Jack making a star mobile

It doesn’t matter how WONDERFUL your Closet contents are…..some days just don’t work out the way you plan. I just wanted you to know that I have those days just like you. Wouldn’t it be superb if all school days and learning moments were stellar (no pun intended), but they aren’t!

Here is the thing…when a child has an interest and you don’t hear it you are going to be in trouble. Last Friday when I got to Jack’s home for grandma school he was OK with the ladybugs I brought but somewhere between the week before and last Friday he decided he wanted to make gingerbread. But I was there with ladybugs in hand. I said that I thought we could do gingerbread men the next time I came but a week is a horrendously long time for a three year old and so his mom said that they would make them later that day or the next.

Grandma school was early this last week, I came on Tuesday. I had stars in hand. Jack met me at the door and wanted to know if we were going to make gingerbread. His mom said, “Jack we are going to make some after grandma school.” They hadn’t been able to do it on the weekend. Jack was not a happy camper. If I was smart I would have just scrapped the stars and gone to the kitchen to make gingerbread. The truth is that although we did some wonderful activities today Jack’s heart was in the kitchen.

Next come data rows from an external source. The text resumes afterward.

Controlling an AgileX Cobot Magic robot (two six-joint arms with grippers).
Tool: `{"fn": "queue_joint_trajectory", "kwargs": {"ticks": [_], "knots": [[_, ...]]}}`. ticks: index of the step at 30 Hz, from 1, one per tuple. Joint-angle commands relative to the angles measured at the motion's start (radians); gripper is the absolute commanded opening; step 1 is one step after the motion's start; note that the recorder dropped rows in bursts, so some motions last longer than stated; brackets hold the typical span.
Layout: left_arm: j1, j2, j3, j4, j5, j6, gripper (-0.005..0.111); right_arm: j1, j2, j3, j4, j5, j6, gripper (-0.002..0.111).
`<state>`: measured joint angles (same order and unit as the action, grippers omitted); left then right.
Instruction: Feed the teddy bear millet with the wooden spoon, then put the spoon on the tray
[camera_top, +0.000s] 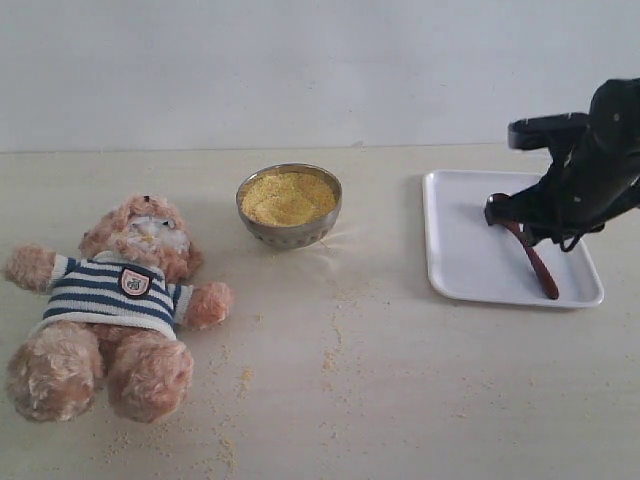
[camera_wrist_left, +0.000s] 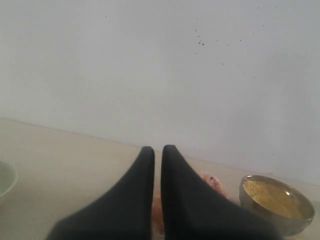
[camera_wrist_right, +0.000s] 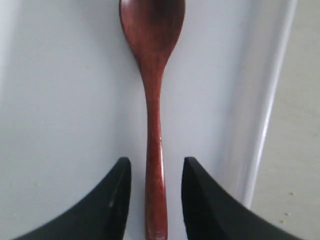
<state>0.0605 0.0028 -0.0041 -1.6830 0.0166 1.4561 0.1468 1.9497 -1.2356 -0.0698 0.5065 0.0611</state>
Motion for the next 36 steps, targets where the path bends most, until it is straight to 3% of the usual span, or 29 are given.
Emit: {"fn": "queue_joint_trajectory", "kwargs": {"ticks": [1, 3, 4, 5, 11, 18, 22, 26, 29, 36], "knots": [[-0.002, -0.003, 0.004, 0.001, 0.008, 0.003, 0.005, -0.007, -0.160, 0.012, -0.007, 0.029, 0.103, 0.034], [-0.002, -0.003, 0.004, 0.001, 0.008, 0.003, 0.005, -0.007, -0.245, 0.051, -0.019, 0.001, 0.161, 0.025], [-0.002, -0.003, 0.004, 0.001, 0.008, 0.003, 0.005, -0.007, -0.343, 0.111, -0.032, -0.045, 0.201, 0.007], [-0.002, -0.003, 0.004, 0.001, 0.008, 0.003, 0.005, -0.007, -0.398, 0.156, -0.032, -0.085, 0.224, 0.000], [-0.002, -0.003, 0.004, 0.001, 0.008, 0.003, 0.005, -0.007, -0.764, 0.479, -0.032, -0.411, 0.296, 0.000], [-0.002, -0.003, 0.004, 0.001, 0.008, 0.003, 0.005, -0.007, -1.246, 0.809, -0.032, -0.720, 0.192, 0.000], [-0.002, -0.003, 0.004, 0.001, 0.008, 0.003, 0.005, -0.007, -1.450, 0.889, -0.032, -0.718, 0.157, 0.000], [-0.002, -0.003, 0.004, 0.001, 0.006, 0.003, 0.005, -0.007, -1.625, 0.940, -0.032, -0.586, 0.143, 0.000], [-0.002, -0.003, 0.004, 0.001, 0.006, 0.003, 0.005, -0.007, -1.714, 0.969, -0.043, -0.565, 0.027, 0.000], [-0.002, -0.003, 0.004, 0.001, 0.006, 0.003, 0.005, -0.008, -1.789, 0.982, -0.015, -0.459, 0.047, 0.000]]}}
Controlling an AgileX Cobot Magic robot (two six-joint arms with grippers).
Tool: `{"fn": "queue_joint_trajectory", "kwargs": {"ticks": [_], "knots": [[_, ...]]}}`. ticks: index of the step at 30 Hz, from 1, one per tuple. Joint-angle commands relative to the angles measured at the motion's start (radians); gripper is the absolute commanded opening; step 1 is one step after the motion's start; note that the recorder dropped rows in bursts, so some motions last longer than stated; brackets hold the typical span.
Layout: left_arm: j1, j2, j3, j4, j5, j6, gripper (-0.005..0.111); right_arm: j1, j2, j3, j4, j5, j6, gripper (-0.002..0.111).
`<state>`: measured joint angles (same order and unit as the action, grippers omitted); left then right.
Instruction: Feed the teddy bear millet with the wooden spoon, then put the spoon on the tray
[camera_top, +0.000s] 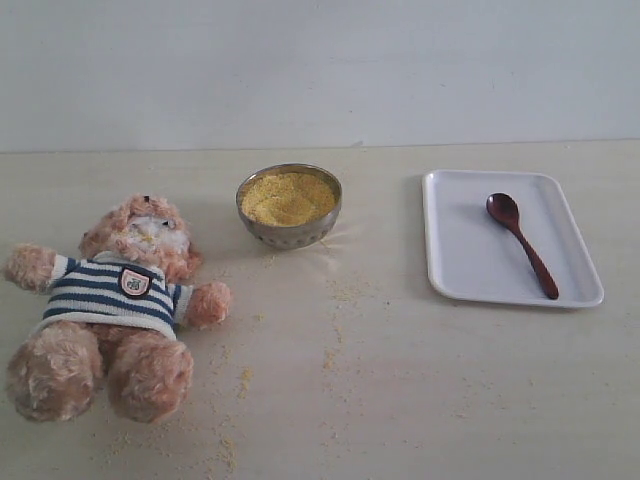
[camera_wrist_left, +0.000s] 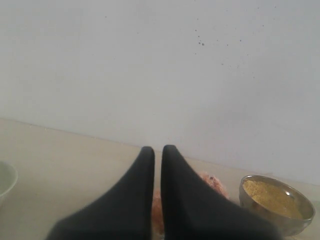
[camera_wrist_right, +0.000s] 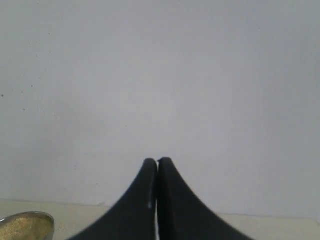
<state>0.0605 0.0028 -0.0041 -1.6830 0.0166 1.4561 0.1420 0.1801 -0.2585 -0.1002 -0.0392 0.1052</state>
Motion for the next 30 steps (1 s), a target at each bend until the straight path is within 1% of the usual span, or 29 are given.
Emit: {"fn": "queue_joint_trajectory", "kwargs": {"ticks": [1, 3, 6, 9, 10, 11, 12, 14, 16, 20, 23, 30], "knots": [[-0.002, -0.003, 0.004, 0.001, 0.006, 0.003, 0.005, -0.003, -0.019, 0.010, 0.015, 0.128, 0.003, 0.000], [-0.002, -0.003, 0.004, 0.001, 0.006, 0.003, 0.005, -0.003, -0.019, 0.026, 0.006, 0.186, -0.001, 0.000], [-0.002, -0.003, 0.004, 0.001, 0.006, 0.003, 0.005, -0.039, -0.046, 0.117, -0.001, 0.147, -0.007, 0.000], [-0.002, -0.003, 0.004, 0.001, 0.006, 0.003, 0.005, -0.097, -0.129, 0.255, -0.001, 0.012, -0.007, 0.000], [-0.002, -0.003, 0.004, 0.001, 0.006, 0.003, 0.005, -0.108, -0.160, 0.258, -0.001, -0.030, -0.007, 0.000], [-0.002, -0.003, 0.004, 0.001, 0.006, 0.003, 0.005, -0.112, -0.180, 0.258, 0.003, 0.029, -0.007, 0.000], [-0.002, -0.003, 0.004, 0.001, 0.009, 0.003, 0.005, -0.112, -0.180, 0.258, 0.002, 0.127, -0.007, 0.000], [-0.002, -0.003, 0.004, 0.001, 0.010, 0.003, 0.005, -0.112, -0.180, 0.258, 0.002, 0.136, -0.012, 0.000], [-0.002, -0.003, 0.004, 0.001, 0.010, 0.003, 0.005, -0.112, -0.180, 0.258, 0.002, 0.185, -0.012, 0.000], [-0.002, -0.003, 0.004, 0.001, 0.010, 0.003, 0.005, -0.112, -0.180, 0.258, 0.029, 0.368, -0.012, 0.000], [-0.002, -0.003, 0.004, 0.001, 0.007, 0.003, 0.005, -0.112, -0.180, 0.258, 0.017, 0.369, -0.071, 0.000], [-0.002, -0.003, 0.004, 0.001, 0.007, 0.003, 0.005, -0.112, -0.180, 0.258, 0.017, 0.365, -0.073, 0.000]]}}
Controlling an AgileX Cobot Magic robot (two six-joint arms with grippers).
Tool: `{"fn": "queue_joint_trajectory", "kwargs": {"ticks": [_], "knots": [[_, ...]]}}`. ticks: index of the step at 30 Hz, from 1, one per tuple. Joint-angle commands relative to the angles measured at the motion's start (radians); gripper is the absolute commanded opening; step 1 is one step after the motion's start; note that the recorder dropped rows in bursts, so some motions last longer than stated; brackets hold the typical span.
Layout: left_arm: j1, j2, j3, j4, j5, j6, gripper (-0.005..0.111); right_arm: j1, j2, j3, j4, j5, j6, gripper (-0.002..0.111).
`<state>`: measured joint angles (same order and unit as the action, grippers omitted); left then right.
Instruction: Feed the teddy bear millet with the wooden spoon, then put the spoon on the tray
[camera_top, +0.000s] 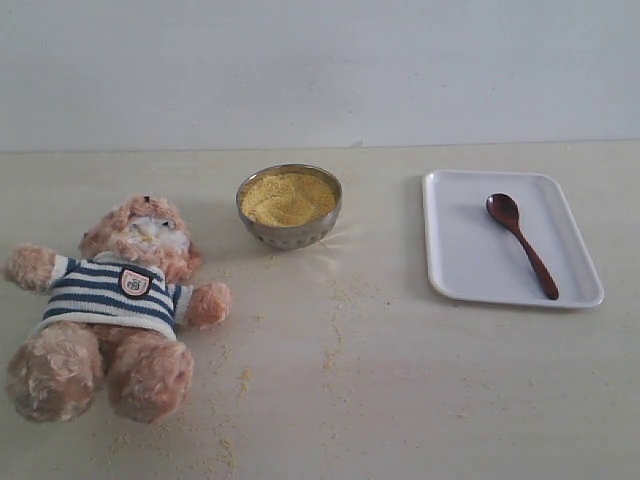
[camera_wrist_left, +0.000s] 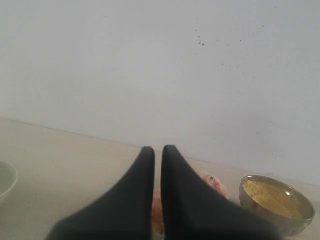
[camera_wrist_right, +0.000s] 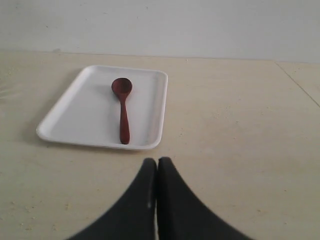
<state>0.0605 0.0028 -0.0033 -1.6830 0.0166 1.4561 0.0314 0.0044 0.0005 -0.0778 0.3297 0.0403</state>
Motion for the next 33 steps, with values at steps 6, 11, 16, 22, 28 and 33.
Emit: {"fn": "queue_joint_trajectory", "kwargs": {"ticks": [6, 11, 16, 22, 28, 33], "knots": [[-0.002, -0.003, 0.003, 0.001, 0.007, 0.003, 0.005, -0.002, -0.004, -0.001, -0.005, -0.006, 0.003, 0.000], [-0.002, -0.003, 0.003, 0.001, 0.007, 0.003, 0.005, -0.002, -0.004, -0.001, -0.001, -0.008, 0.003, 0.000], [-0.002, -0.003, 0.003, 0.001, 0.001, 0.003, 0.005, -0.002, -0.004, -0.001, -0.001, -0.008, 0.003, 0.000], [-0.002, -0.003, 0.003, 0.461, 0.078, -0.410, 0.005, -0.002, -0.004, -0.001, -0.001, -0.008, 0.003, 0.000], [-0.002, -0.003, -0.041, 1.658, 0.148, -1.686, 0.005, -0.002, -0.004, -0.001, -0.001, -0.008, 0.003, 0.000], [-0.002, -0.003, -0.001, 1.773, 0.121, -1.807, 0.005, -0.002, -0.004, -0.001, -0.001, -0.008, 0.003, 0.000]]}}
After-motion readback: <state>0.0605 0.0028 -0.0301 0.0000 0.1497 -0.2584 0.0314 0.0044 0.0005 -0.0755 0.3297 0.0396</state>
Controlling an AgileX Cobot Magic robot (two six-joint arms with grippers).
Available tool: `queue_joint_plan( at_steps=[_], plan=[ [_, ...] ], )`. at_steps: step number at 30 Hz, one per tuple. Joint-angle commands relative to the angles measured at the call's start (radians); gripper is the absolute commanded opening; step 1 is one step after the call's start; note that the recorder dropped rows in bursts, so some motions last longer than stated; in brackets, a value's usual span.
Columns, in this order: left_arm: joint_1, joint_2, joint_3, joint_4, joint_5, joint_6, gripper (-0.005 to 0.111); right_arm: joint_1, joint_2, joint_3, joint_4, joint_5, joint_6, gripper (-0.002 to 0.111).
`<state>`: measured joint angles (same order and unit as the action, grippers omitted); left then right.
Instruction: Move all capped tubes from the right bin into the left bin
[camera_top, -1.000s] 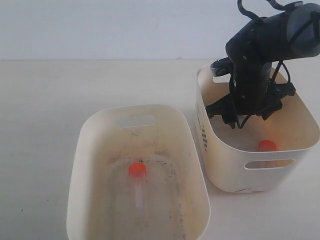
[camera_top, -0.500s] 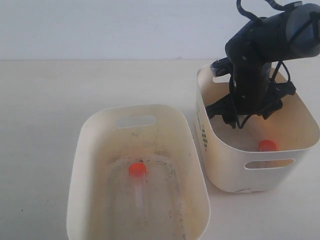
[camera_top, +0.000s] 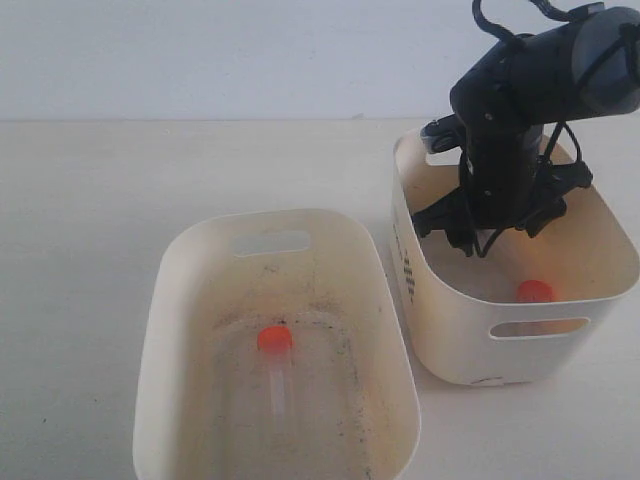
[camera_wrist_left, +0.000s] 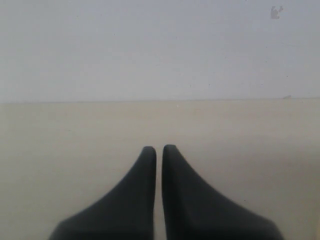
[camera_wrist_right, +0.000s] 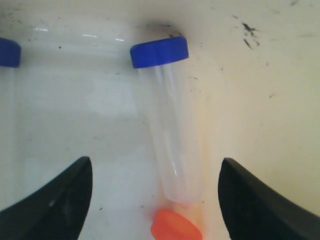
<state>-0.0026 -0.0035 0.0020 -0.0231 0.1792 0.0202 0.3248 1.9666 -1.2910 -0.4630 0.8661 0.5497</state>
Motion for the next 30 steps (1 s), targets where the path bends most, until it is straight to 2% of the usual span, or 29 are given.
queue_joint_plan(
  at_steps=[1,27,30],
  plan=[
    [-0.007,0.004,-0.002,-0.003,-0.007,-0.004,0.004,-0.006,0.000,0.020,-0.026,-0.015,-0.002,0.067],
    [-0.007,0.004,-0.002,-0.003,-0.007,-0.004,0.004,-0.006,0.080,0.023,-0.110,0.009,-0.002,0.067],
    [-0.007,0.004,-0.002,-0.003,-0.007,-0.004,0.004,-0.006,0.080,0.023,-0.102,0.009,-0.007,0.060]
  ],
)
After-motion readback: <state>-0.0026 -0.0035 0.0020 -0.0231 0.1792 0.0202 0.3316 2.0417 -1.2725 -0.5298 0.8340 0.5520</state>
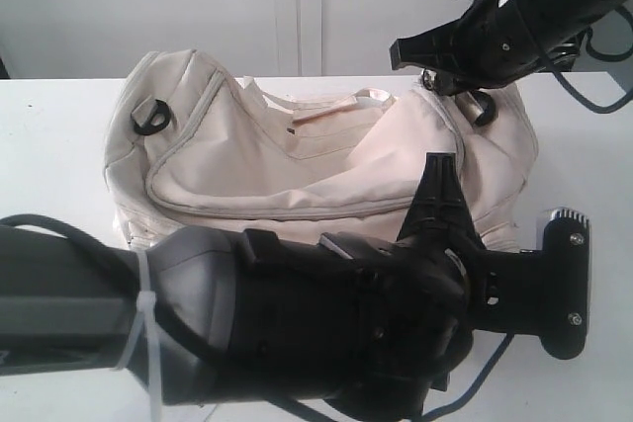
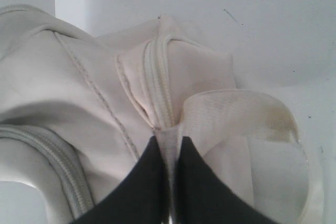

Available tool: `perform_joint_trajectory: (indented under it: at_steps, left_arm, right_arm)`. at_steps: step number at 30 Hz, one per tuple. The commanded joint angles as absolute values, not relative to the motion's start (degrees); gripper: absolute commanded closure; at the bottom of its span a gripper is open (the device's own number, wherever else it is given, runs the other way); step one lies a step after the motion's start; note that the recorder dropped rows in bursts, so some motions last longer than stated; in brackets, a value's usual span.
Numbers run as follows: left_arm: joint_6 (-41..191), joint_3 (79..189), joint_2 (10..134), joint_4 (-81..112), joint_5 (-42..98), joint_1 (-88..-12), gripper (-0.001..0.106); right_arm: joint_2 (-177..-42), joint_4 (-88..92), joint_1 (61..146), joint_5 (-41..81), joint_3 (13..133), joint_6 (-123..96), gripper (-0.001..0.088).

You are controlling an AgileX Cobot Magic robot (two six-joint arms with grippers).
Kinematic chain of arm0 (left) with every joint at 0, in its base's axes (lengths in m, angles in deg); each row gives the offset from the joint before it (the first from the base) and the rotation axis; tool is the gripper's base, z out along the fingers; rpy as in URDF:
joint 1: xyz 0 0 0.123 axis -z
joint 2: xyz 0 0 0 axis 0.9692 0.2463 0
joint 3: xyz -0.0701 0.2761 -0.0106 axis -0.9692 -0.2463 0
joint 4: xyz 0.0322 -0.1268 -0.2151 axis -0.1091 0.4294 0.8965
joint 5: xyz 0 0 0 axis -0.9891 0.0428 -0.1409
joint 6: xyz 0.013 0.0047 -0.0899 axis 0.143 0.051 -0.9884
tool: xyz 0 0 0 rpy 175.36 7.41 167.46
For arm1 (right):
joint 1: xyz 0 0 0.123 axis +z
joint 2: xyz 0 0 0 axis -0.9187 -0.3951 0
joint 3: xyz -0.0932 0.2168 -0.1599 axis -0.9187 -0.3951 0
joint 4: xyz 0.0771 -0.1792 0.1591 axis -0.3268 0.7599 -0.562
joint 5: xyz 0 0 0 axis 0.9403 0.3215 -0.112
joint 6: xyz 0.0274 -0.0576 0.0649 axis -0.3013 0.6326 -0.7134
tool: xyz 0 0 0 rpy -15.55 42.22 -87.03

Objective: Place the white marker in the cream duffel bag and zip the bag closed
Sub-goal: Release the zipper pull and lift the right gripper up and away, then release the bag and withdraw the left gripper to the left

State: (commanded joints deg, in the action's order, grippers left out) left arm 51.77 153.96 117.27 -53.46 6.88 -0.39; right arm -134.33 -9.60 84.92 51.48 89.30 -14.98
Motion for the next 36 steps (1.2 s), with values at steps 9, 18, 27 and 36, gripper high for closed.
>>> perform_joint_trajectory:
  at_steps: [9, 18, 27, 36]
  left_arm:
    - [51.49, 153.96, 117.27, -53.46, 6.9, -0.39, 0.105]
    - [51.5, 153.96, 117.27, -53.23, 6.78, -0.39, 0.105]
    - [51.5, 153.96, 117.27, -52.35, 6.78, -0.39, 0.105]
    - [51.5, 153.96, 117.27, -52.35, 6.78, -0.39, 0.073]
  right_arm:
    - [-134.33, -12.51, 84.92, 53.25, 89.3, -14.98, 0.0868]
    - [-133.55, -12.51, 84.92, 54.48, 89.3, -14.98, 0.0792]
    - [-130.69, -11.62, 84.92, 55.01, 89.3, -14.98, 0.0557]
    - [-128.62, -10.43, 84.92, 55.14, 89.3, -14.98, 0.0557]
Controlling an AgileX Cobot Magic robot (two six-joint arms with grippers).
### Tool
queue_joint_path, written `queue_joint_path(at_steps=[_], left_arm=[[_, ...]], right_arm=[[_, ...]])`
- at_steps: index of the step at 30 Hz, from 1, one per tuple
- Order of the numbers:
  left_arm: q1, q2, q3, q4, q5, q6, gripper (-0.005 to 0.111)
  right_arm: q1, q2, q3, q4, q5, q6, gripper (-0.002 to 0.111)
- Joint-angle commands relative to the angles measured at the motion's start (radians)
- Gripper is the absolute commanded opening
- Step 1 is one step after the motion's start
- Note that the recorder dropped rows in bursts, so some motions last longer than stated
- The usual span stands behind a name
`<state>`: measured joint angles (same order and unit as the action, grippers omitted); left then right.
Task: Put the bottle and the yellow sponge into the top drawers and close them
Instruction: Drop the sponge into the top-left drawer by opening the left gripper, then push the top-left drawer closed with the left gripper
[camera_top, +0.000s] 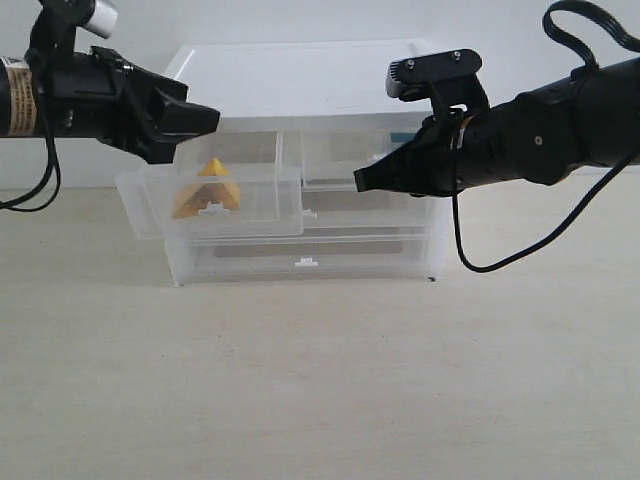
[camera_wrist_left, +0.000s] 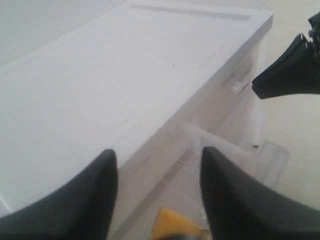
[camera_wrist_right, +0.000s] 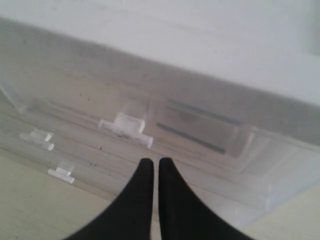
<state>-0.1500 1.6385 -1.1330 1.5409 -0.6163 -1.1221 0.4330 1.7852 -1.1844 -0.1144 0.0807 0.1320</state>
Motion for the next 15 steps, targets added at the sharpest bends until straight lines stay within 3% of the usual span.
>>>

We began by hanging a large piece of black construction paper on the underside of the top bunk. Then we made a very dark fort with blankets and crawled inside. There were now stars on the ceiling of the bottom bunk and they glowed. I had painted some stars with glow paint. It was only marginally effective but Jack and Maggie liked being in the fort. I just hadn’t been able to find any glow in the dark stars.

I had painted the stars into the big dipper. It is the easiest of the constellations to talk about. I showed them a real dipper and we compared it to the shape of the stars. We talked about how the stars were created and by whom. We talked about the size of stars. Jack was sure they were very tiny. We held a small rock up to our eye and it seemed big. We then put it as far away as our arms would stretch and it was small. I told Maggie and Jack stars were like that, very big but very far away. We talked about why you can’t see stars in the day…that they are there but the sun outshines them.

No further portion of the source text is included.